### TASK DIRECTIONS
Only the lines holding "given" are wanted here; copy each from the listing.
(Beginning of DATA)
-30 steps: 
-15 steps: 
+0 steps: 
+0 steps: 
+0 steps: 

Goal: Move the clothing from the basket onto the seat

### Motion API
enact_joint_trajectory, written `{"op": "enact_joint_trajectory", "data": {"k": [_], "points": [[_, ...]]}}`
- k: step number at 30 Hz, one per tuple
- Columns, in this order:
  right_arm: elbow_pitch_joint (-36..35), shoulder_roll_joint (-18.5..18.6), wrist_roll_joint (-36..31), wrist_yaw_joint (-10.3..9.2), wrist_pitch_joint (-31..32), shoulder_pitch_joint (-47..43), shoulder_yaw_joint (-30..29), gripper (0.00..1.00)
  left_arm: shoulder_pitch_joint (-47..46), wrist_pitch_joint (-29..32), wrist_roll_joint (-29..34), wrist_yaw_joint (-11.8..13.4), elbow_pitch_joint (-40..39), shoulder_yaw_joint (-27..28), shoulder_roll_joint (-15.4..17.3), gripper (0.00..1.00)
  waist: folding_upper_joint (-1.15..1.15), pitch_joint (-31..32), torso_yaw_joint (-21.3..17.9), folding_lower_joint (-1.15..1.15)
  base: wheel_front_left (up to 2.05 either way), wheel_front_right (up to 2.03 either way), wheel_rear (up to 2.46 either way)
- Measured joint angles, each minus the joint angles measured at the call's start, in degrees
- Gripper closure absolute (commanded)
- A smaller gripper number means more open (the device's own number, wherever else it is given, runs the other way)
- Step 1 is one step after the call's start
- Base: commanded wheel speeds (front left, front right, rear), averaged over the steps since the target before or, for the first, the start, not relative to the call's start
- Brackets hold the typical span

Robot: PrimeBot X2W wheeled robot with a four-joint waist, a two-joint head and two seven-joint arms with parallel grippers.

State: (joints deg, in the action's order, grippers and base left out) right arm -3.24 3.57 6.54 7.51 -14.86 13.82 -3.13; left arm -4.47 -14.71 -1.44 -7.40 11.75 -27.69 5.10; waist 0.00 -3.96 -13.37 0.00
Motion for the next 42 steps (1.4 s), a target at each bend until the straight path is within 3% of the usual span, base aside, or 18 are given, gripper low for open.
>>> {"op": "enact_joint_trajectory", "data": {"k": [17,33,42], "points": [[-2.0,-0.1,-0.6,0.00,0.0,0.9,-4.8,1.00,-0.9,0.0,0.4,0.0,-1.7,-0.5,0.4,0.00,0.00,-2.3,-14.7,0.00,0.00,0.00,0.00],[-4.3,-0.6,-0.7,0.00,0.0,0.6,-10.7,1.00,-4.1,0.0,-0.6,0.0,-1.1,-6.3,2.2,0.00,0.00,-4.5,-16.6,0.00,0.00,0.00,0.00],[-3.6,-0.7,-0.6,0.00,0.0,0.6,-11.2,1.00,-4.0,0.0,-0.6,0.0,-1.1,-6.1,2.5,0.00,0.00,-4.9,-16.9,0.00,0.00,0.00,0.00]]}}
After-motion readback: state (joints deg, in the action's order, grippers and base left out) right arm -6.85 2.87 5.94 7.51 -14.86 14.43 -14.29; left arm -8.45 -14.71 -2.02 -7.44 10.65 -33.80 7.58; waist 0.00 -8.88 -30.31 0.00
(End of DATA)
### ANSWER SECTION
- A smaller gripper number means more open (the device's own number, wherever else it is given, runs the other way)
Motion for the next 42 steps (1.4 s), a target at each bend until the straight path is within 3% of the usual span, base aside, or 18 are given, gripper low for open.

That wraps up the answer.